[Raw data]
-.-.-
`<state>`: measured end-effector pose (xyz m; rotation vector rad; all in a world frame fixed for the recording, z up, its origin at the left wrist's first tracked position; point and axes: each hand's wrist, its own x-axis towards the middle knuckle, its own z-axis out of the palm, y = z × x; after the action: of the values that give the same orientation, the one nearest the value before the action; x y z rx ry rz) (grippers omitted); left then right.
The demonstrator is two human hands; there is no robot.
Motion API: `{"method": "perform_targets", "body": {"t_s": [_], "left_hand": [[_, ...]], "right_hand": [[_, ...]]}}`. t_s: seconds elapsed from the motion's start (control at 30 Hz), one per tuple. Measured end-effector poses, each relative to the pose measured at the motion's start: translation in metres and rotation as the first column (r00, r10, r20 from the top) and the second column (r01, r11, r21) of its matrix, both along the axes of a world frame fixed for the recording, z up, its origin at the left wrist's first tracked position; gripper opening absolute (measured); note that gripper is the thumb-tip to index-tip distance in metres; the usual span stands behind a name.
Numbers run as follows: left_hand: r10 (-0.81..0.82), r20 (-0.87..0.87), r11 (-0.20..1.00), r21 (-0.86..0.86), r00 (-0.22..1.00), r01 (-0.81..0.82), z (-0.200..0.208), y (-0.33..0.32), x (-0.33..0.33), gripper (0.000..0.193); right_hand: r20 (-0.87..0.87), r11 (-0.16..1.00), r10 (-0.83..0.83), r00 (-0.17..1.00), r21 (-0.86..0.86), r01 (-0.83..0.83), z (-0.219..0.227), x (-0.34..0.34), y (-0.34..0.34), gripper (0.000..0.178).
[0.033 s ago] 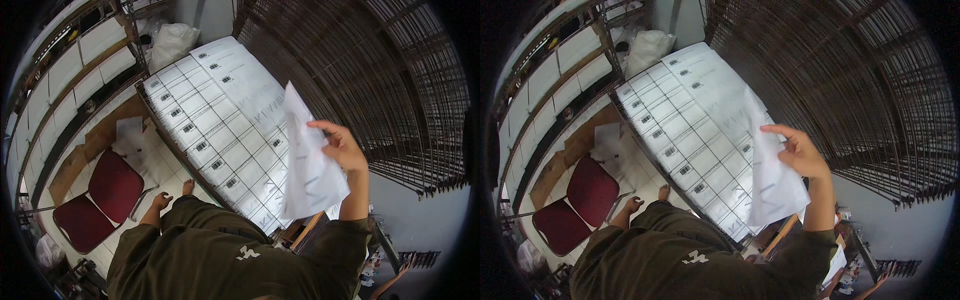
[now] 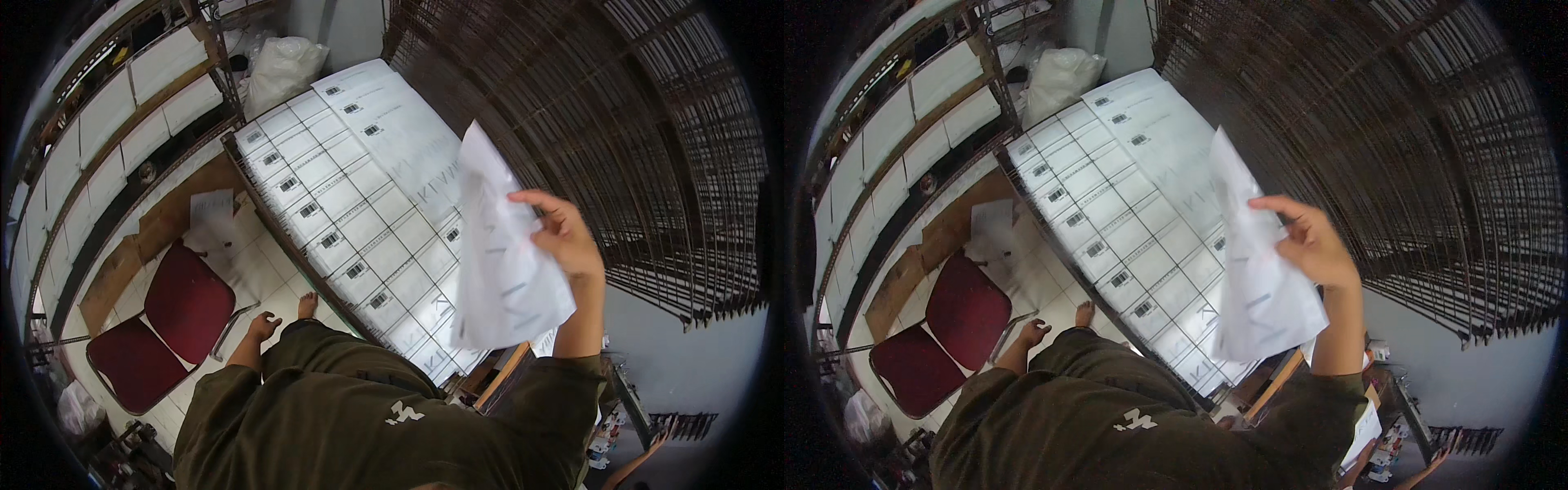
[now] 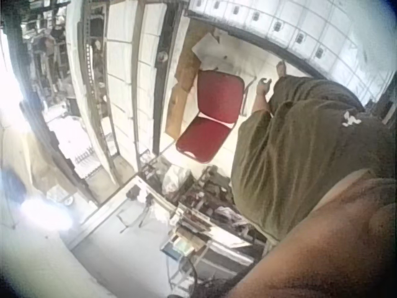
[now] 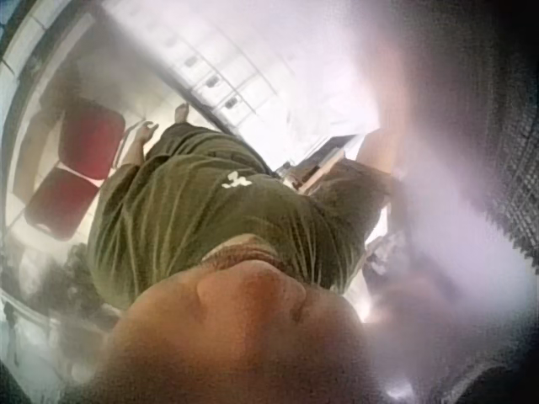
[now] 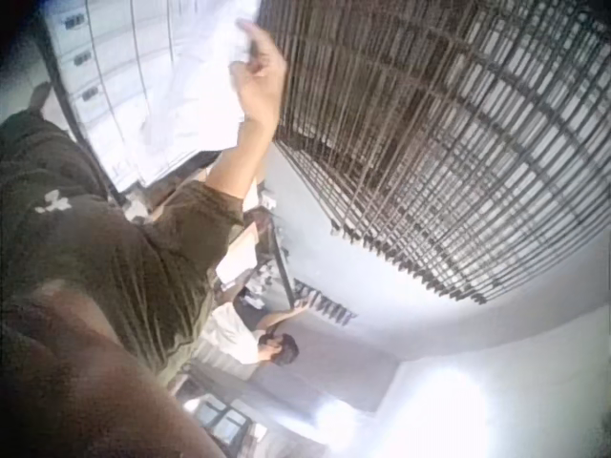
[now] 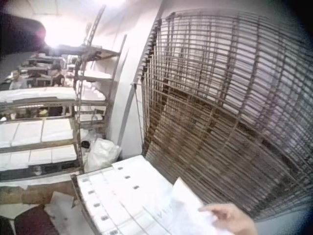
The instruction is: The person repeatedly picks up white papers from a table and places them onto a large stack on a metal rack. The person handles the papers one at a time, moving them from the table to the rack in a repetitive cycle.
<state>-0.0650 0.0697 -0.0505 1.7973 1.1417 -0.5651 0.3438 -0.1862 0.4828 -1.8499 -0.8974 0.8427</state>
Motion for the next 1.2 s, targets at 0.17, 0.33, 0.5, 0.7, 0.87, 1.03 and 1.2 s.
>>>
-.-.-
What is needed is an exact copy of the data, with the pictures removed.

[Solution]
`<state>`: measured end-effector pose (xyz m; rotation vector rad; all in a world frame fixed for the recording, z up, its origin at the left wrist's first tracked position; point and axes: each hand's wrist, its own x-axis towards the middle knuckle, its own z-axis out of the palm, y = z × x; after the action: of the values that give the same orientation, the one nearest the value before the action; x y z rx ry rz) (grippers omitted); left then right.
The demonstrator is two human hands; there is no robot.
Motion API: `{"method": "perform_targets", "body": {"t_s": [_], "left_hand": [[_, ...]], "right_hand": [[_, ...]]}}`. t_s: seconds elapsed from the motion's start (control at 30 Hz), one per tuple. Measured end-effector poses, each relative to the pose measured at the motion's start: translation in metres and rotation as the first column (r00, r10, r20 from the top) and the second column (r01, r11, r21) of its matrix, both along the axes of a world frame fixed for the recording, z up, its origin at the left wrist's first tracked position; gripper opening absolute (measured); note that gripper is the thumb-tip to index-tip distance in metres; the usual span stands behind a name.
Numbers run as follows: left_hand: r10 (-0.81..0.82), r20 (-0.87..0.87), r11 (-0.20..1.00), r21 (-0.86..0.86), r00 (-0.22..1.00), r01 (-0.81..0.82), z (-0.200..0.208), y (-0.33..0.32), x (-0.33..0.33), gripper (0.000..0.193); right_hand: r20 (-0.87..0.87), r11 (-0.16..1.00), r10 (-0.83..0.83), r00 (-0.17..1.00), r21 (-0.86..0.86), r01 (-0.83..0.83), z (-0.219..0.227), x (-0.34..0.34), y (-0.34..0.34), gripper (0.000..0.178).
[0.033 s ago] 
[now] 
[now] 
[now] 
[now] 
[now] 
The instruction is: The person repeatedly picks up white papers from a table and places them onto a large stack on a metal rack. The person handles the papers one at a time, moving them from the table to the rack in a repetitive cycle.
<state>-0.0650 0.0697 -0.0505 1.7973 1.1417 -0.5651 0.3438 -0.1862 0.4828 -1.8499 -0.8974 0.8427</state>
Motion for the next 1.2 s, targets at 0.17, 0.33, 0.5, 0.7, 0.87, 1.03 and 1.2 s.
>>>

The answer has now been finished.